• [DATA SEGMENT]:
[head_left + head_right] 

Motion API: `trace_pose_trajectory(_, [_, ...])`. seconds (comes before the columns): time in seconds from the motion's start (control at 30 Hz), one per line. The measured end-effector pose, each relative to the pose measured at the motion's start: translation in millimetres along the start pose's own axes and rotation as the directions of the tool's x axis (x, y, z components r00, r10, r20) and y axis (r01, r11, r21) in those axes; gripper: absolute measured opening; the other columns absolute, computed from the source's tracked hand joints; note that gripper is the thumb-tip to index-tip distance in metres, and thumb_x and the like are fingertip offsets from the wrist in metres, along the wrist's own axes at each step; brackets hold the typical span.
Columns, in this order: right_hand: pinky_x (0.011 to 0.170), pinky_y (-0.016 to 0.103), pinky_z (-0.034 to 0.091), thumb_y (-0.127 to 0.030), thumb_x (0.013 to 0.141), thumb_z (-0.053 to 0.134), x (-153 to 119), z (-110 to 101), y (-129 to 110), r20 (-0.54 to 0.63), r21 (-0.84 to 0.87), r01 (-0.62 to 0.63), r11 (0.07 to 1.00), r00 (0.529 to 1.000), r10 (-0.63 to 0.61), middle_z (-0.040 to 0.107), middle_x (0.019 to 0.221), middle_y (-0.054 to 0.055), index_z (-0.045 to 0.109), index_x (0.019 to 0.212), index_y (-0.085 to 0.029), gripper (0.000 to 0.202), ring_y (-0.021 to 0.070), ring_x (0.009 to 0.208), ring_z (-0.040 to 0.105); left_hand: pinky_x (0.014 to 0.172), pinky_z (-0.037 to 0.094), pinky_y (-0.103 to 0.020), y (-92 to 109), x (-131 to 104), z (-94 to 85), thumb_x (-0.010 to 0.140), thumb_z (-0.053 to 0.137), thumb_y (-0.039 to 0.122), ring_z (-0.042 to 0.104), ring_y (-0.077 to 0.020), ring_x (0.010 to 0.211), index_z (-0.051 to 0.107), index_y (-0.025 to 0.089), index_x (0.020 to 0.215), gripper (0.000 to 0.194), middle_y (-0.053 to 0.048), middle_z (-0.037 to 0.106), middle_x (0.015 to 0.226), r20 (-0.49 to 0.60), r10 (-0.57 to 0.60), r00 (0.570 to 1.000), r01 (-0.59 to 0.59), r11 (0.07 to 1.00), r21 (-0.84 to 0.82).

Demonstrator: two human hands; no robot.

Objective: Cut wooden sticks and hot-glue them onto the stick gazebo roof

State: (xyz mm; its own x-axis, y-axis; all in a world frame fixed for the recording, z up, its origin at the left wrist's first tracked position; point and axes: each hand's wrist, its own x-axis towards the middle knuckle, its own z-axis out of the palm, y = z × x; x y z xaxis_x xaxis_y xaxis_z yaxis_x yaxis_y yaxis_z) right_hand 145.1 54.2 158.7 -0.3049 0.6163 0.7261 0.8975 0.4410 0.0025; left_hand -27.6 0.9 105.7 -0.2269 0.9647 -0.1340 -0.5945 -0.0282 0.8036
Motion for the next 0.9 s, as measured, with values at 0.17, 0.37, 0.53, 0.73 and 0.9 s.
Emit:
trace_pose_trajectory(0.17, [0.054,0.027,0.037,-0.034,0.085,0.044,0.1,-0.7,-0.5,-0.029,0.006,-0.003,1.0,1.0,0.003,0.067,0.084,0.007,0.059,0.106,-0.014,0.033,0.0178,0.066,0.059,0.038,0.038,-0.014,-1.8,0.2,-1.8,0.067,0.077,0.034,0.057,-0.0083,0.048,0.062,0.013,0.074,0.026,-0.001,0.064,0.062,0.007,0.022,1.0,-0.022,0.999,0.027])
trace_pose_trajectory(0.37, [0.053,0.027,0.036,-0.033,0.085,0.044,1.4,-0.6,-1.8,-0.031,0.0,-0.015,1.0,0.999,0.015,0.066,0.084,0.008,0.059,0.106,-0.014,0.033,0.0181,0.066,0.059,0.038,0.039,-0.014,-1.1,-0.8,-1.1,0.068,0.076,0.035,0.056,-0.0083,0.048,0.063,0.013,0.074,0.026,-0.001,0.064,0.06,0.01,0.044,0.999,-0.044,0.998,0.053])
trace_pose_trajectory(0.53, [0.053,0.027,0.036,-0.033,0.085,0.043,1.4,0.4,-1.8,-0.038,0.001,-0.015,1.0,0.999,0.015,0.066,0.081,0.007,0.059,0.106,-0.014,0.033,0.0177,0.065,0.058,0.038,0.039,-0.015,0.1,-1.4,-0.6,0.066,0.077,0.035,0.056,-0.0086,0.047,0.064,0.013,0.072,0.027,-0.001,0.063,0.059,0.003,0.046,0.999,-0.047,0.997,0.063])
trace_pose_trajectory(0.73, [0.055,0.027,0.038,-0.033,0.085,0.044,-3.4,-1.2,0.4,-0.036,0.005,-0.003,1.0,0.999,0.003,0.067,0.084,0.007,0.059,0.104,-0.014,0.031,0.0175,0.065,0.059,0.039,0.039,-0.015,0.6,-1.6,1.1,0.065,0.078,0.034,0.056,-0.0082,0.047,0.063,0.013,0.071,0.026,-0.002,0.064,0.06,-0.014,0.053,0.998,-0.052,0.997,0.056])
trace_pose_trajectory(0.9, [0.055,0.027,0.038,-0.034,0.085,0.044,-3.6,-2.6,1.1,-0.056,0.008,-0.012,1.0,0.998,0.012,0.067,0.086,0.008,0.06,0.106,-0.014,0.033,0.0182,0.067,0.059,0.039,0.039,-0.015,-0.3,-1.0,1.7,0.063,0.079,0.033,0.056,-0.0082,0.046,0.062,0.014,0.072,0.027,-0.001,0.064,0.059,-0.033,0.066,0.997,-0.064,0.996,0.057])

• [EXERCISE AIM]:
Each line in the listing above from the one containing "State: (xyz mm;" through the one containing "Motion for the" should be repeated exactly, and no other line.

• [ANSWER TO THIS TASK]:
State: (xyz mm; its own x-axis, y-axis; all in a world frame fixed for the recording, z up, its origin at the left wrist's first tracked position; point and axes: each hand's wrist, its own x-axis towards the middle knuckle, its own z-axis out of the palm, y = z × x; x y z xaxis_x xaxis_y xaxis_z yaxis_x yaxis_y yaxis_z) right_hand 145.1 54.2 158.7 -0.3049 0.6163 0.7261 0.8975 0.4410 0.0025; left_hand -27.6 0.9 105.7 -0.2269 0.9647 -0.1340 -0.5945 -0.0282 0.8036
Motion for the next 0.9 s, as measured, with values at 0.17, 0.37, 0.53, 0.73 and 0.9 s.

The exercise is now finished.